**To do**
Return the records in full, with every character preserved.

**Supplied records**

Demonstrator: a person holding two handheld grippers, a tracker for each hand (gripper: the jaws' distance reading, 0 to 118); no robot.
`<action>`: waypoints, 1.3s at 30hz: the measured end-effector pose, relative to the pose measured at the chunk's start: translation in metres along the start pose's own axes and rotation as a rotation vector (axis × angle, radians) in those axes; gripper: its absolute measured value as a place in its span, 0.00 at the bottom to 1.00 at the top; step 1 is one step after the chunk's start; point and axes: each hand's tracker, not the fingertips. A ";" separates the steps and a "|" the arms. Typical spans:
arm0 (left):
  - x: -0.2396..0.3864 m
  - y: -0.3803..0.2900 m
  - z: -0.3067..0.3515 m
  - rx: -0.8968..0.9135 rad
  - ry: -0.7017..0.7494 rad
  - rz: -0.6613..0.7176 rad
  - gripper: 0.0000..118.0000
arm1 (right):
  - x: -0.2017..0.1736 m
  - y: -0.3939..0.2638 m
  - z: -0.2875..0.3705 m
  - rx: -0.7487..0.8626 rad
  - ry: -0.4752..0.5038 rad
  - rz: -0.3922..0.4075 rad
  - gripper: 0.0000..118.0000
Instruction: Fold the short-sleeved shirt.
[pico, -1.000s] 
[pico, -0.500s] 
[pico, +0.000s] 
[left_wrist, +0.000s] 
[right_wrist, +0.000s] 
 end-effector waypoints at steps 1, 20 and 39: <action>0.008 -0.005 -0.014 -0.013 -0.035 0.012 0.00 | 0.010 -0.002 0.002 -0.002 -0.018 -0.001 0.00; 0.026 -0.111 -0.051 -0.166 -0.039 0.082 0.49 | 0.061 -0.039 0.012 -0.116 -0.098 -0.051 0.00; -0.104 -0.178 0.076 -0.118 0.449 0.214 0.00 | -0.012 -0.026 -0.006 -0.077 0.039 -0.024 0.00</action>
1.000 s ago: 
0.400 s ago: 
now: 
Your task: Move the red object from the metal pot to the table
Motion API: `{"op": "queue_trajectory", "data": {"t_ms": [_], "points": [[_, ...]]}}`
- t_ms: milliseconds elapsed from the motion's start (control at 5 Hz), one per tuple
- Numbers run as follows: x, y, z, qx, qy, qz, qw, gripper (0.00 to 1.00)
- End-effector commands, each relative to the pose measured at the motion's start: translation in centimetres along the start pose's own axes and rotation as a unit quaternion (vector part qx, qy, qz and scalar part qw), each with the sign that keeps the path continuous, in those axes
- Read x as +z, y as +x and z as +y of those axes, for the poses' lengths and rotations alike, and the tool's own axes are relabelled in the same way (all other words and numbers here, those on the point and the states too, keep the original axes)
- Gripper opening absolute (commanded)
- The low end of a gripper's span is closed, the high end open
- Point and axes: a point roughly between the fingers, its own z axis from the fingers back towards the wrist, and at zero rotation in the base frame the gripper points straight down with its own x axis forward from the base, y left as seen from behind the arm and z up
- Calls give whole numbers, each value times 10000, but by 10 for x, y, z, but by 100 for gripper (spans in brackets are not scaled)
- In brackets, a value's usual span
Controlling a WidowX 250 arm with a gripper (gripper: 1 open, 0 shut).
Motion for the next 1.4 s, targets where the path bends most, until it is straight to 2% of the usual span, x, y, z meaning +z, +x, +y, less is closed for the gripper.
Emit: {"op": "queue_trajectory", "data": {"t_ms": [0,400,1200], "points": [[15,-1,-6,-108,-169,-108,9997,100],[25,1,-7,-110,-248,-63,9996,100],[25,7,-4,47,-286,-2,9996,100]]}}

**Written solution**
Demonstrator: a person holding two handheld grippers, a tracker for each hand (gripper: the jaws' distance reading, 0 to 118); no robot.
`<action>`: waypoints, 1.3s at 30hz: the measured end-effector pose, relative to the pose measured at the chunk's start: translation in metres along the start pose's own axes and rotation as a rotation vector (axis × angle, radians) in those axes; gripper: its absolute measured value as a place in its span, 0.00 at the bottom to 1.00 at the top; step 1 is one step after the chunk's start; point and axes: each hand's tracker, not the fingertips. A ";" separates the steps and a "|" the arms. Typical spans:
arm0 (left):
  - x: -0.2396..0.3864 m
  - y: -0.3803..0.2900 m
  - z: -0.3067..0.3515 m
  - rx: -0.8968..0.9135 rad
  - ry: -0.7017..0.7494 rad
  - rz: -0.6613..0.7176 rad
  - gripper: 0.0000..118.0000
arm1 (right):
  - x: -0.2017..0.1736 m
  - y: -0.3939..0.2638 m
  - z: -0.2875..0.3705 m
  - rx: -0.7487..0.8626 rad
  - ry: -0.4752..0.5038 rad
  - rz: -0.3922..0.4075 rad
  - gripper: 0.0000..118.0000
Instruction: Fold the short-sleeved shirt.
[pico, -1.000s] 
[pico, -0.500s] 
[pico, +0.000s] 
[left_wrist, +0.000s] 
[right_wrist, +0.000s] 
 end-effector waypoints at steps 1, 20 and 39: <action>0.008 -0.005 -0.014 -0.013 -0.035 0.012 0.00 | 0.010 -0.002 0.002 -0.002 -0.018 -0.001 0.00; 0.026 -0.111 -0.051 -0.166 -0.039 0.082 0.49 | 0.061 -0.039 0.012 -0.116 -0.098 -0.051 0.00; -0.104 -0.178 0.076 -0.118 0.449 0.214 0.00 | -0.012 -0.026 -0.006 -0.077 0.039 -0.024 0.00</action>
1.000 s ago: 
0.400 s ago: 
now: 
Your task: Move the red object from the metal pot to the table
Motion API: `{"op": "queue_trajectory", "data": {"t_ms": [_], "points": [[_, ...]]}}`
- t_ms: milliseconds elapsed from the motion's start (control at 5 Hz), one per tuple
- Numbers run as follows: x, y, z, qx, qy, qz, qw, gripper (0.00 to 1.00)
- End-effector commands, each relative to the pose measured at the motion's start: translation in centimetres along the start pose's own axes and rotation as a unit quaternion (vector part qx, qy, qz and scalar part qw), each with the sign that keeps the path continuous, in those axes
- Read x as +z, y as +x and z as +y of those axes, for the poses' lengths and rotations alike, and the tool's own axes are relabelled in the same way (all other words and numbers here, those on the point and the states too, keep the original axes)
- Gripper opening absolute (commanded)
- The low end of a gripper's span is closed, the high end open
- Point and axes: a point roughly between the fingers, its own z axis from the fingers back towards the wrist, and at zero rotation in the base frame the gripper points straight down with its own x axis forward from the base, y left as seen from behind the arm and z up
- Calls give whole numbers, each value times 10000, but by 10 for x, y, z, but by 100 for gripper (spans in brackets are not scaled)
- In brackets, a value's usual span
Controlling a WidowX 250 arm with a gripper (gripper: 1 open, 0 shut).
Motion for the next 1.4 s, targets where the path bends most, until it is straight to 2% of the usual span, x, y, z meaning +z, +x, +y, less is closed for the gripper.
Emit: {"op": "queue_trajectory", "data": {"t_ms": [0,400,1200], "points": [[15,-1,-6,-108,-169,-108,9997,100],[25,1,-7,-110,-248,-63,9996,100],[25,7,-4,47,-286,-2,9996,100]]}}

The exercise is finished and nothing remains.